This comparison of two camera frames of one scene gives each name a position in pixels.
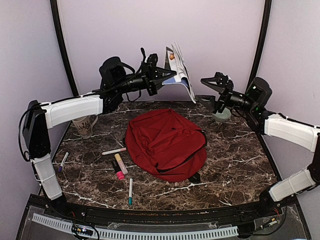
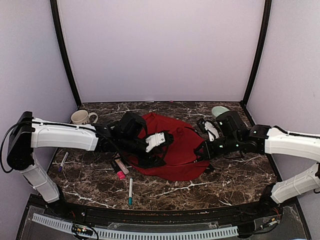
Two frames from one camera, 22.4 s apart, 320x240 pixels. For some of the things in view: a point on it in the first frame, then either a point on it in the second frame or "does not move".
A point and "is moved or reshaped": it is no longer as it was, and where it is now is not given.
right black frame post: [268, 4] does not move
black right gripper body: [229, 98] -> [231, 144]
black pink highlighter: [119, 173] does not move
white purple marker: [60, 167] does not move
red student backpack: [166, 144] is moved or reshaped
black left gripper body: [137, 82] -> [128, 145]
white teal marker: [130, 192] does not move
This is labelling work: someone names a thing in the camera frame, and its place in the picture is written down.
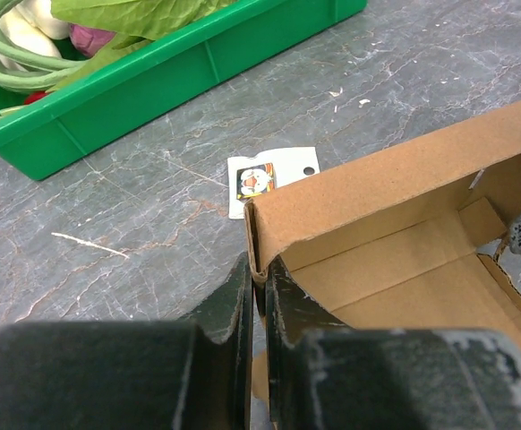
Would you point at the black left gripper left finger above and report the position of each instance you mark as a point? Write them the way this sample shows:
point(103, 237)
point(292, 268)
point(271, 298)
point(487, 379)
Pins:
point(217, 380)

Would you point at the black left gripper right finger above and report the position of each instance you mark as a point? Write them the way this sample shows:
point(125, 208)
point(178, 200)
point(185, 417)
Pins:
point(294, 320)

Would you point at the brown cardboard box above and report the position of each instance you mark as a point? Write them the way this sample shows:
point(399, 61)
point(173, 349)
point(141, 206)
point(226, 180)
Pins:
point(392, 240)

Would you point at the small white sticker packet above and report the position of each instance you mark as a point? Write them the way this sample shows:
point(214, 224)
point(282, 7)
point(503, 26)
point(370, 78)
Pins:
point(268, 170)

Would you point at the green plastic crate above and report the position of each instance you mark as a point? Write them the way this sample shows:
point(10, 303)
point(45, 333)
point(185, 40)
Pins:
point(49, 135)

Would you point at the large green leaf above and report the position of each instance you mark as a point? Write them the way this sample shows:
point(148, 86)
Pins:
point(149, 19)

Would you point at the green long beans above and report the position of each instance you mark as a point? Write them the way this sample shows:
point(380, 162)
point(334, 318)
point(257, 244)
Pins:
point(25, 72)

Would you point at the white eggplant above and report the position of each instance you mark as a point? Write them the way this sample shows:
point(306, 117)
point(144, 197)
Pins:
point(31, 25)

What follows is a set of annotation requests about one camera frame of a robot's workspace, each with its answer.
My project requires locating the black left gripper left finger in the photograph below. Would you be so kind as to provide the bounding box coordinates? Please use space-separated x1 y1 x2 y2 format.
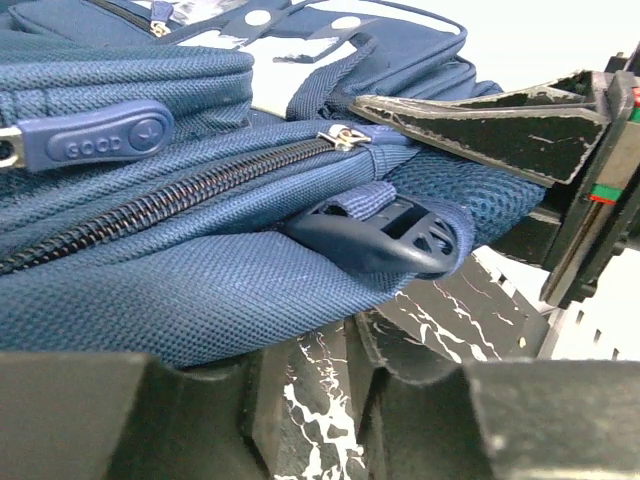
1 353 265 479

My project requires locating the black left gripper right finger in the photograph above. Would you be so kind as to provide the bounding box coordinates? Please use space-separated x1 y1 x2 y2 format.
359 311 639 479

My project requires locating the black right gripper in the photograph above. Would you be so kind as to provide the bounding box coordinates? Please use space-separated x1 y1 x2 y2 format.
349 52 639 308

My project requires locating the navy blue student backpack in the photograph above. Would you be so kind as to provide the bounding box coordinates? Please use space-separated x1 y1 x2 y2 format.
1 1 545 367

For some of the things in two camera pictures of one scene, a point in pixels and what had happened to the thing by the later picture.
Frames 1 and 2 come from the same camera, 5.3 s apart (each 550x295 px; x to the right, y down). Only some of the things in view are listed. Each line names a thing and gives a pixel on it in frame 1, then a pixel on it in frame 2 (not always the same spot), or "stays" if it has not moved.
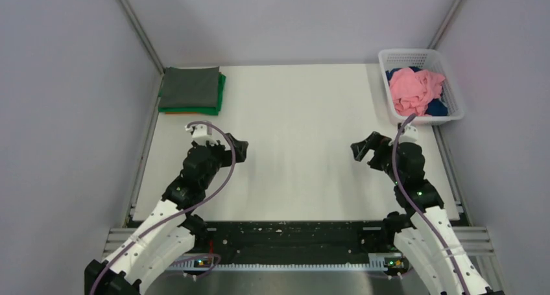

YOUR INSTRUCTIONS —
Retype the whole listing above exactly as written. Skip the pictures.

EXERCISE RESULT —
This comparison of two camera frames of one scene gives each name a position in pixels.
Two frames from one camera, 22.4 s apart, 320x240 pixels. For some of the things in view: a point on it in the first frame, then either a point on it in the second frame or "does not move".
A point and "is moved or reshaped": it is no longer as it was, and where it is now is not given.
right black frame post: [268, 4] does not move
black right gripper body: [229, 98] -> [231, 144]
black pink highlighter: [119, 173] does not move
white purple marker: [60, 167] does not move
red student backpack: [166, 144] is moved or reshaped
black left gripper body: [137, 82] -> [128, 145]
white teal marker: [130, 192] does not move
This is labelling work: someone names a thing in the camera frame, and its place in the picture is written down.
Would you point at the black left gripper left finger above and report the position of each instance you mark as a point? Write them the way this sample shows:
point(103, 237)
point(292, 268)
point(271, 298)
point(487, 379)
Pins:
point(217, 380)

Would you point at the black left gripper right finger above and report the position of each instance you mark as a point? Write them the way this sample shows:
point(125, 208)
point(178, 200)
point(185, 417)
Pins:
point(294, 320)

Would you point at the brown cardboard box above and report the position of each instance you mark as a point? Write them the way this sample shows:
point(399, 61)
point(173, 349)
point(141, 206)
point(226, 180)
Pins:
point(392, 240)

Would you point at the small white sticker packet above and report the position of each instance you mark as a point? Write them the way this sample shows:
point(214, 224)
point(282, 7)
point(503, 26)
point(370, 78)
Pins:
point(268, 170)

Would you point at the green plastic crate above and report the position of each instance you mark as a point? Write them the way this sample shows:
point(10, 303)
point(45, 333)
point(185, 40)
Pins:
point(49, 135)

Would you point at the large green leaf above and report the position of each instance you mark as a point? Write them the way this sample shows:
point(148, 86)
Pins:
point(149, 19)

Would you point at the green long beans above and report the position of each instance you mark as a point? Write them the way this sample shows:
point(380, 162)
point(334, 318)
point(257, 244)
Pins:
point(25, 72)

Would you point at the white eggplant above and report the position of each instance you mark as a point? Write them the way this sample shows:
point(306, 117)
point(144, 197)
Pins:
point(31, 25)

What follows is a set of annotation requests about one camera frame of a robot's workspace, each with its answer.
My project requires locating the black left gripper left finger in the photograph below. Would you be so kind as to provide the bounding box coordinates? Please use space-separated x1 y1 x2 y2 format.
1 353 265 479

My project requires locating the black left gripper right finger in the photograph above. Would you be so kind as to provide the bounding box coordinates? Please use space-separated x1 y1 x2 y2 format.
359 311 639 479

My project requires locating the black right gripper in the photograph above. Would you be so kind as to provide the bounding box coordinates? Please use space-separated x1 y1 x2 y2 format.
349 52 639 308

My project requires locating the navy blue student backpack in the photograph above. Would you be so kind as to provide the bounding box coordinates? Please use space-separated x1 y1 x2 y2 format.
1 1 545 367

For some of the things in two camera pictures of one scene, a point in pixels and what had happened to the thing by the later picture.
Frames 1 and 2 come from the same camera, 5.3 s apart (each 550x295 px; x to the right, y down). Only some of the things in view are listed. Each line names a thing and gives a pixel on it in frame 1, then a pixel on it in frame 2 (not always the same spot), or "stays" if it has not moved.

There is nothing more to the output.